Look through the data below for the line with "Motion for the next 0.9" and the line with "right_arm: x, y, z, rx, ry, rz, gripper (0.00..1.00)", then output those two and all lines in between, exactly as written.

== Provided material ==

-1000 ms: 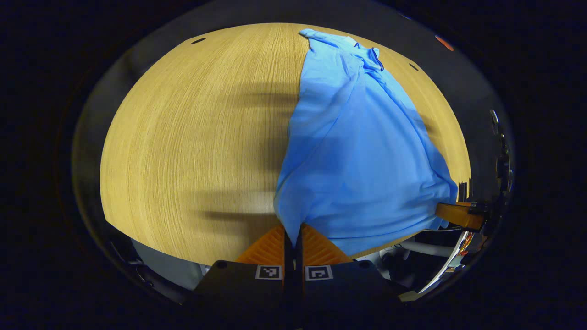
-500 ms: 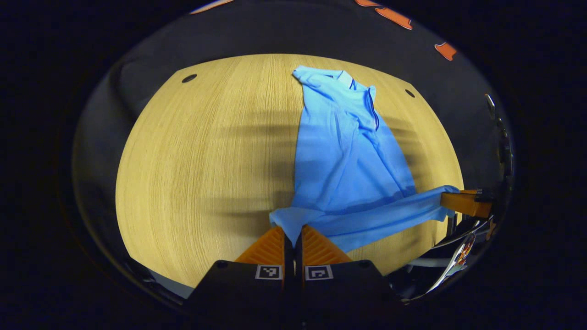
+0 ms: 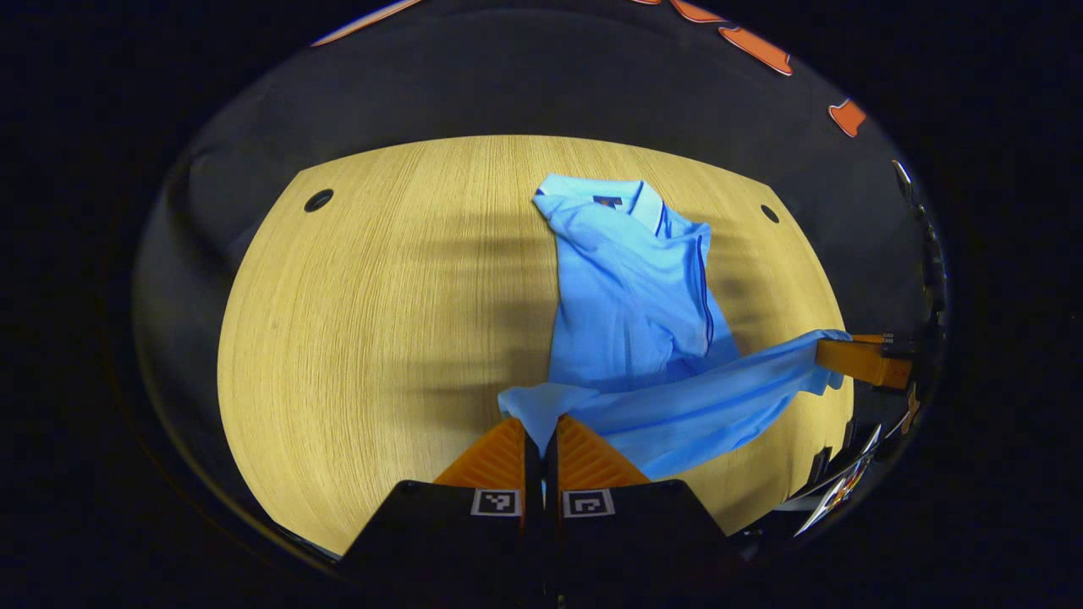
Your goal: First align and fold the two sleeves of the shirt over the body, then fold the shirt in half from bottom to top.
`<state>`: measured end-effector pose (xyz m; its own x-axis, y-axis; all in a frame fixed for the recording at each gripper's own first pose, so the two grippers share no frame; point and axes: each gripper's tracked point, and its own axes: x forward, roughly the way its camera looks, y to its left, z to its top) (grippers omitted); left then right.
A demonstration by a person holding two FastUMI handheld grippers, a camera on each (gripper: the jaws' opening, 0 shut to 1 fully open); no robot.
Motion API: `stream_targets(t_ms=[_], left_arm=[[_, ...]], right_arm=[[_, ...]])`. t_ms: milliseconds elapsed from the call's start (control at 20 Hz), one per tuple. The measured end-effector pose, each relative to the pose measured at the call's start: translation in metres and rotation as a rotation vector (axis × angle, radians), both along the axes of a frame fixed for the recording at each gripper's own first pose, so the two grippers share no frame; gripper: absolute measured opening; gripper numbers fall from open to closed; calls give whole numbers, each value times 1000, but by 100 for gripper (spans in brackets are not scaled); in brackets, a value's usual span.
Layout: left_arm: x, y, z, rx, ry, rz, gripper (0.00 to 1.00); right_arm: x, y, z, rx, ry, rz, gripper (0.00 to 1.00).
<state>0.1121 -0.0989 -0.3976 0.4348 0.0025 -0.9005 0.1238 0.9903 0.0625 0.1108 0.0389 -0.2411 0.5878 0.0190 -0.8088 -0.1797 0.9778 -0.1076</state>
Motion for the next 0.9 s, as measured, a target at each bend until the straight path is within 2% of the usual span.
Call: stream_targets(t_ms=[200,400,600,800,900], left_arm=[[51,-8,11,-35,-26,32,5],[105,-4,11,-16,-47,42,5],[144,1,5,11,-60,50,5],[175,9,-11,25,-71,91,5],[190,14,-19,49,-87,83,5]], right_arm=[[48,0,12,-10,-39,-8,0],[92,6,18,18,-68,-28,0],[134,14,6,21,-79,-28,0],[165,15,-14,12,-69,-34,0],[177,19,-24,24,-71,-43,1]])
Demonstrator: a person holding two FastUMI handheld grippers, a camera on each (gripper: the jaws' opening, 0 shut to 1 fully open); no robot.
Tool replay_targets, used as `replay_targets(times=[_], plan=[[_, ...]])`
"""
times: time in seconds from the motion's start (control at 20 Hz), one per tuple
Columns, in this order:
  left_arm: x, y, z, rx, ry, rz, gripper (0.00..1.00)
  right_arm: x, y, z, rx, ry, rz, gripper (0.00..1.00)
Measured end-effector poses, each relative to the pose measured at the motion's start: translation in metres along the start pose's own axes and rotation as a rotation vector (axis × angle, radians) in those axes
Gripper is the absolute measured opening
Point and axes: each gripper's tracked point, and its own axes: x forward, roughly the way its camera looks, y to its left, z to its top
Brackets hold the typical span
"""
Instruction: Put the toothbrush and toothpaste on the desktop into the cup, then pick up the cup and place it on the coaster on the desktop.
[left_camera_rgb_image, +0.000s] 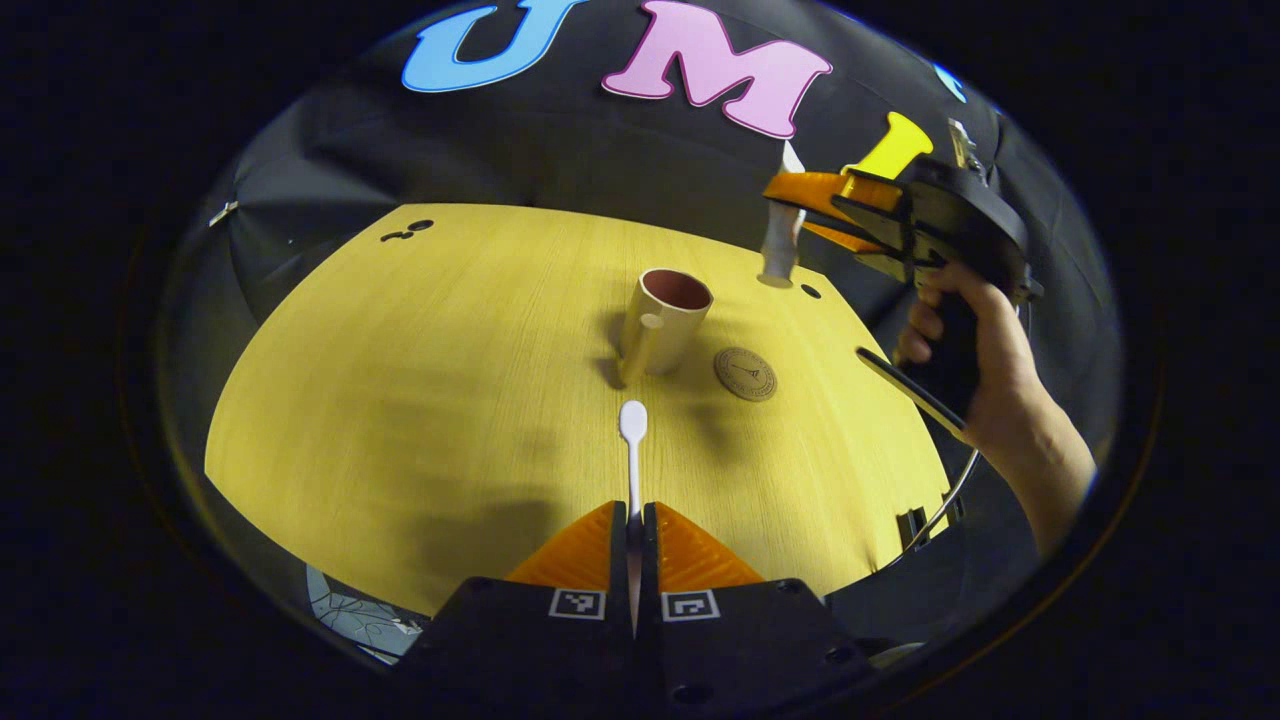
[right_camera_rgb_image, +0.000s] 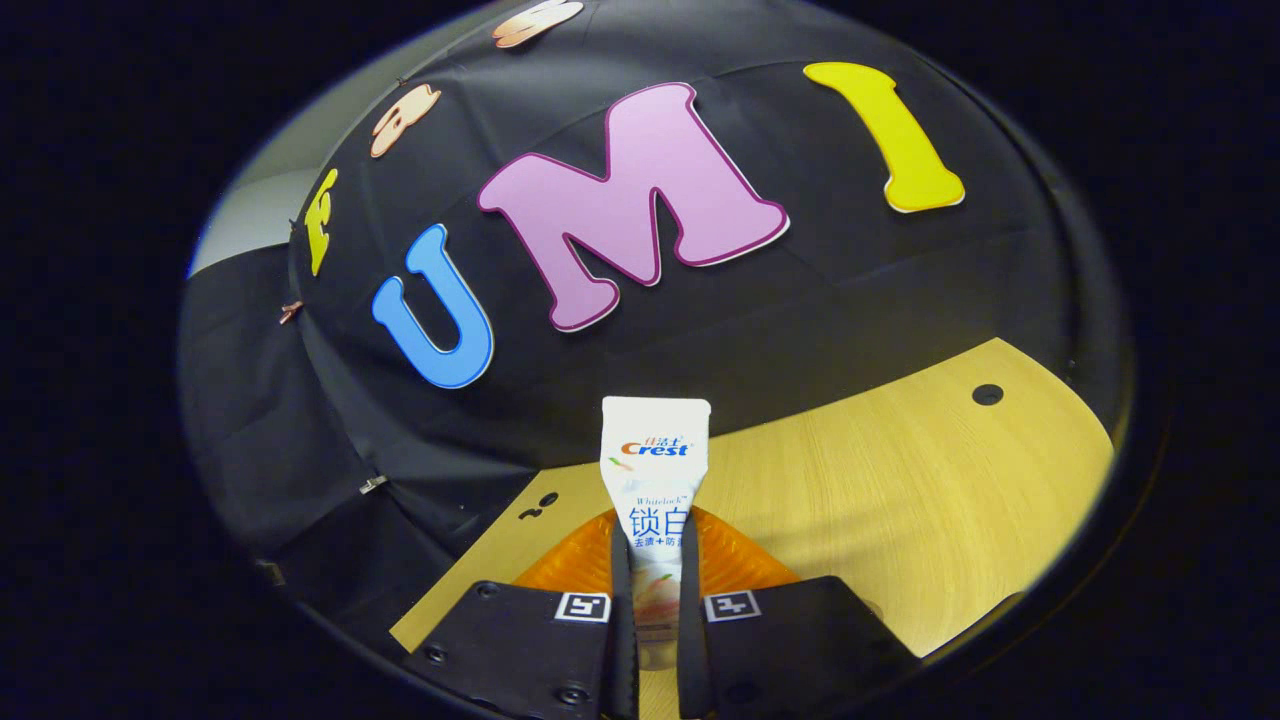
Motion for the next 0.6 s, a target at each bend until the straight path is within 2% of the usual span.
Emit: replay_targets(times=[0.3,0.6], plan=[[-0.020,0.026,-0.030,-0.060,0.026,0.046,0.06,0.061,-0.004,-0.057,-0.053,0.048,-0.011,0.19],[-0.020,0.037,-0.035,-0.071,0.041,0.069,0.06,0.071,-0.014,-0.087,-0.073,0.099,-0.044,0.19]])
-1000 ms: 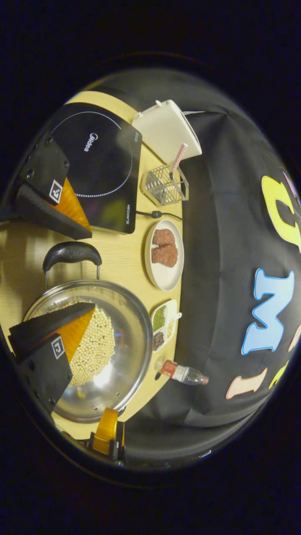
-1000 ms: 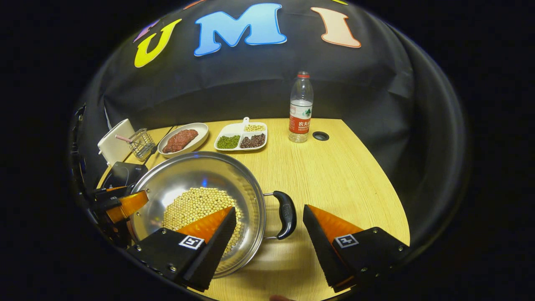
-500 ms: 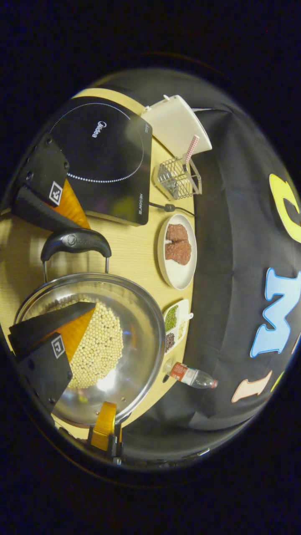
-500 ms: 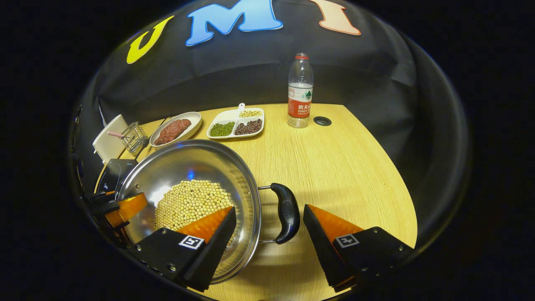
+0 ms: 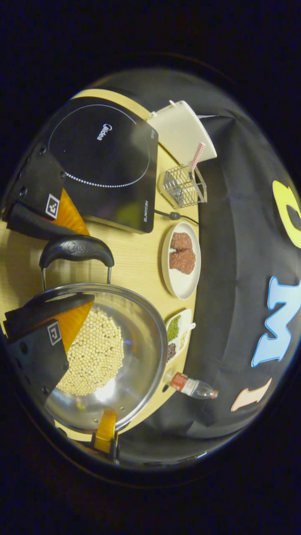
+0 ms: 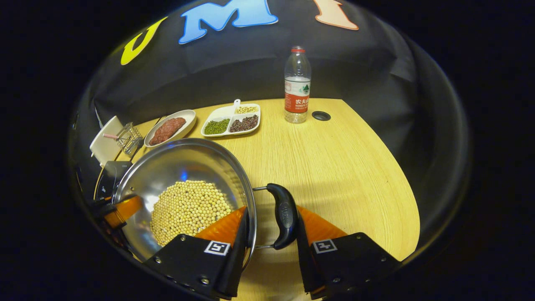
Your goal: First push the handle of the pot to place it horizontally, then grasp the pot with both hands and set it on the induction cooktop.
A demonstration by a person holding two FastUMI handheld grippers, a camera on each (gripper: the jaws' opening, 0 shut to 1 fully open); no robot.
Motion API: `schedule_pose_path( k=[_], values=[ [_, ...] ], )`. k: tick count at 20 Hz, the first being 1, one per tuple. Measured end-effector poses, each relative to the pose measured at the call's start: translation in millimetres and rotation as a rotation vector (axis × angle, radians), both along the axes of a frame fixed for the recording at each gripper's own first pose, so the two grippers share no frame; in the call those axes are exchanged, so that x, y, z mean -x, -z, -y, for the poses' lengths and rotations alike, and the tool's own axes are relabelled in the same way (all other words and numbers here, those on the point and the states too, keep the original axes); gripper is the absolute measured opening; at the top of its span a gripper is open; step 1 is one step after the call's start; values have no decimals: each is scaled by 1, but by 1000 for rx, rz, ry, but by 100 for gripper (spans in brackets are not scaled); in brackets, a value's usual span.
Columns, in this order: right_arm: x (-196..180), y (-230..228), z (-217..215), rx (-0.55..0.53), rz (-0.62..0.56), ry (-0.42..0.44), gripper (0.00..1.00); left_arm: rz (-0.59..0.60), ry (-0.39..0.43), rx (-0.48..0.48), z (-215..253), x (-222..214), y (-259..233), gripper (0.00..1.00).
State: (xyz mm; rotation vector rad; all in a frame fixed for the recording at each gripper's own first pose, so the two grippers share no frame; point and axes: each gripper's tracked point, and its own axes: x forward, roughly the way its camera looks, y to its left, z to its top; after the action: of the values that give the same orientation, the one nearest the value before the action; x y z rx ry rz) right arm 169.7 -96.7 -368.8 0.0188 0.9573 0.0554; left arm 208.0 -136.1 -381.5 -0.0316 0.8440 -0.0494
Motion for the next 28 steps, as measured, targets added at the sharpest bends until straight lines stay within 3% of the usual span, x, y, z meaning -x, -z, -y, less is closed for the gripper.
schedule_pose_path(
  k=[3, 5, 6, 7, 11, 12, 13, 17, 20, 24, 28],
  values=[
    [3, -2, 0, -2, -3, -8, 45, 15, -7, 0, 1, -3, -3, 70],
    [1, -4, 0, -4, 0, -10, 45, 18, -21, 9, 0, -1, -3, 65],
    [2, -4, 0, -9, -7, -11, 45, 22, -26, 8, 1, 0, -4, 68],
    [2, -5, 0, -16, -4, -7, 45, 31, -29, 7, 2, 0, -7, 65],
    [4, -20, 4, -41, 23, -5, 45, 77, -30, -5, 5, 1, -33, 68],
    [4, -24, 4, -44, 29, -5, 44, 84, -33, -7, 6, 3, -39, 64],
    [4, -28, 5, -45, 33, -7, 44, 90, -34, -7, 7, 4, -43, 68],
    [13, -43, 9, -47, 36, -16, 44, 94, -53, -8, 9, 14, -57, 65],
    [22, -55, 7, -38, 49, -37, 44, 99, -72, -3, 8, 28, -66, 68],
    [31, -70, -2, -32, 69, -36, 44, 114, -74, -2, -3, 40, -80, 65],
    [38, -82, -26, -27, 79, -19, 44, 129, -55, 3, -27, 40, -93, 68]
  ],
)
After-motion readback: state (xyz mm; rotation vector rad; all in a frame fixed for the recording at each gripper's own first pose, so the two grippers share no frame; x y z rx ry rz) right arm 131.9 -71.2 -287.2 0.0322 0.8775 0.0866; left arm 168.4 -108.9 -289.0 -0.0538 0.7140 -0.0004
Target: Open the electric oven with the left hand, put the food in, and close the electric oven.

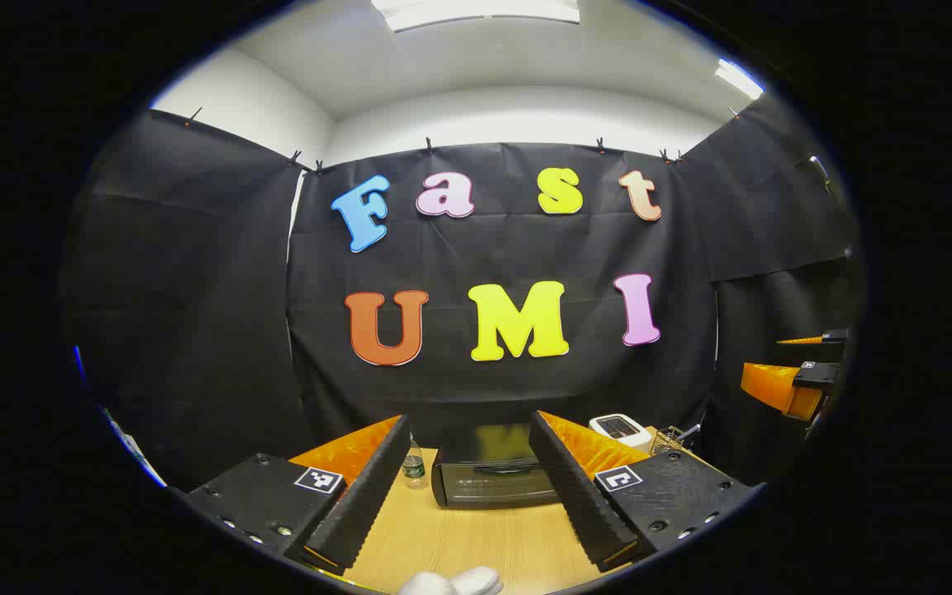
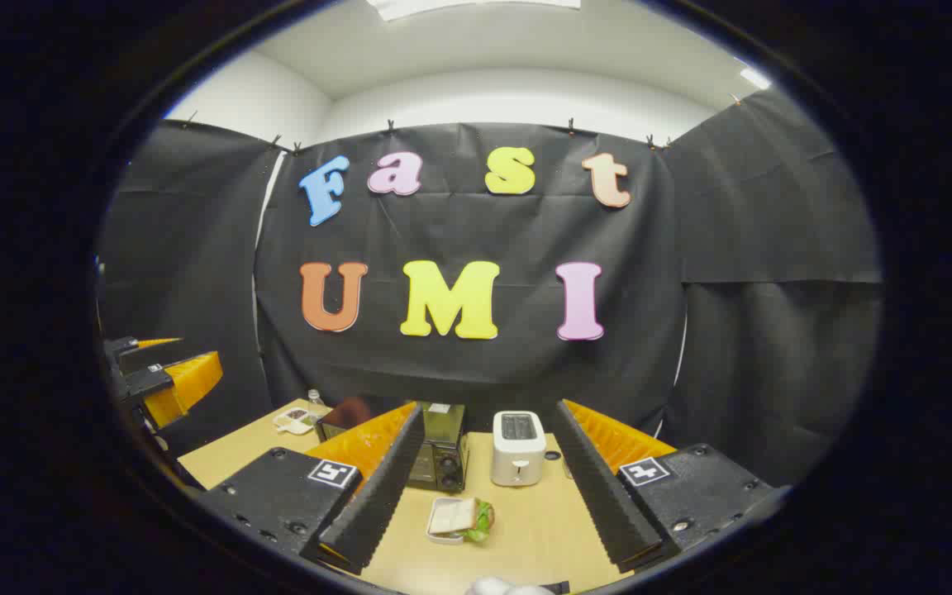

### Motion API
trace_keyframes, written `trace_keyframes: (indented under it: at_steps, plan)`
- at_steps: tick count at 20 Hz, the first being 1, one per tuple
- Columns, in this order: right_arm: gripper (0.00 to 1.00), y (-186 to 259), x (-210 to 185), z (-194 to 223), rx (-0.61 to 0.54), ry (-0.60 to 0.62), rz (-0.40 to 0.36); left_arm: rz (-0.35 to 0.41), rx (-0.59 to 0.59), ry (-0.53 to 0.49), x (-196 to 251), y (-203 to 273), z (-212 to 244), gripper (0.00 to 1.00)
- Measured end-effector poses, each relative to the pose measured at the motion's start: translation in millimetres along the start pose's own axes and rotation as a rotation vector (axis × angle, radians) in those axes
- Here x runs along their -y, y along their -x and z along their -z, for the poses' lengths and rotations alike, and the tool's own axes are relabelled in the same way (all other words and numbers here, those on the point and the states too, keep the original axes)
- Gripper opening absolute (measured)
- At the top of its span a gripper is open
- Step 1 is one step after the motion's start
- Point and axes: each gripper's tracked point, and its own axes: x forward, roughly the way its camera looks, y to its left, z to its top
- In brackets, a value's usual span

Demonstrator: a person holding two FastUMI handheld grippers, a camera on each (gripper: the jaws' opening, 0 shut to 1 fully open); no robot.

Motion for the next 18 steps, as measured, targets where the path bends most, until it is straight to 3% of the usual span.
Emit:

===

**Output below**:
Motion for the next 0.9 s, as measured, a target at each bend until the straight path is within 2% of the usual span.
Call: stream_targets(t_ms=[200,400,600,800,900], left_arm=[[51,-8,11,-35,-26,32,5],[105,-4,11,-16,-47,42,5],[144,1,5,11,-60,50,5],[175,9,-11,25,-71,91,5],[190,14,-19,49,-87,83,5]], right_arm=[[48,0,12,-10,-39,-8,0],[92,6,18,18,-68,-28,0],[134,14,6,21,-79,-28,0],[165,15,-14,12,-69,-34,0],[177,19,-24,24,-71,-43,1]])
Demonstrator: a person holding two FastUMI handheld grippers, a camera on each (gripper: the jaws' opening, 0 shut to 1 fully open); no robot.
Tool replay_targets, used as `replay_targets(times=[_], plan=[[_, ...]])`
"""
times: time in seconds from the motion's start (control at 20 Hz), one per tuple
Columns, in this order:
  left_arm: x, y, z, rx, ry, rz, gripper (0.00..1.00)
  right_arm: x, y, z, rx, ry, rz, gripper (0.00..1.00)

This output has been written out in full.